His eyes flared briefly. “Good how, ma'am.”

“It doesn't look good for you.”

“Me?” he almost shouted. Lowering his voice, he pleaded, “I didn't kill her, I swear. I loved her.”

“The DNA says different.”

“DNA from what...she wasn't...wasn't...?” He couldn't finish the sentence and his eyes started to tear up.

“No; she wasn't raped, if that's what you're asking. She did try to fight off her attacker. That's where we got DNA.”

“It has to be my dad's!” He wasn't trying to hold his voice down anymore.

His manager stuck his head into the room and asked if everything was okay. Nevil Jr. waved him away.

“Ma'am, wouldn't my DNA be sort of like my dad's?” he quizzed me. “They must not have read it right...they couldn't have.”

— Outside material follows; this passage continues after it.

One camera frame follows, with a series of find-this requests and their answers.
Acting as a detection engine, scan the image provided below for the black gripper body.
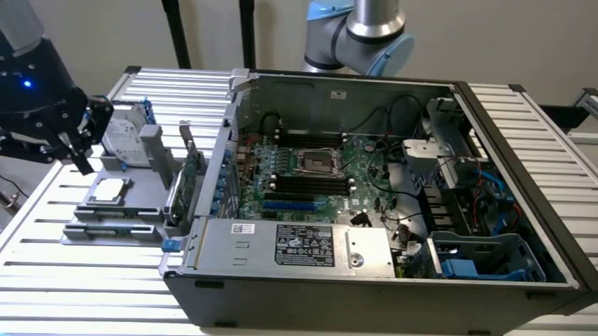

I just shrugged and let him simmer.

“He's not going to get away with this anymore! I'm not going to jail for something he did. I'm going to go and talk to him today; that's what I'm going to do. I'll get him to admit to you all what he’s done! You'll see!”

I took my leave smiling inwardly. I lit a fire and fanned the flames, now I'm going to watch it burn and be there to put it out.

I watched the garage discreetly from my unmarked for the rest of the afternoon. When Nevil Jr. left, I followed him. Instead of going to his boss’s house, where I knew he was staying, he drove out to his family’s farm with me tailing behind.

I pulled off the road at the crest of a hill just up from the farm and watched as Junior parked, got quickly out of his car and headed toward the biggest barn, his fists balled. He never even looked my way, so intent was he on confronting his father.

I didn't have a viable vantage point to see anymore so I turned around and headed back down the road a little way then pulled off. I hoped to see the younger Harper going back by.

Only ten minutes went by before he sped back by me. I could see him gripping the steering wheel, his anger evident even in the slight glimpse I got of his face. Satisfied with the havoc I'd wrought, I headed back to the station.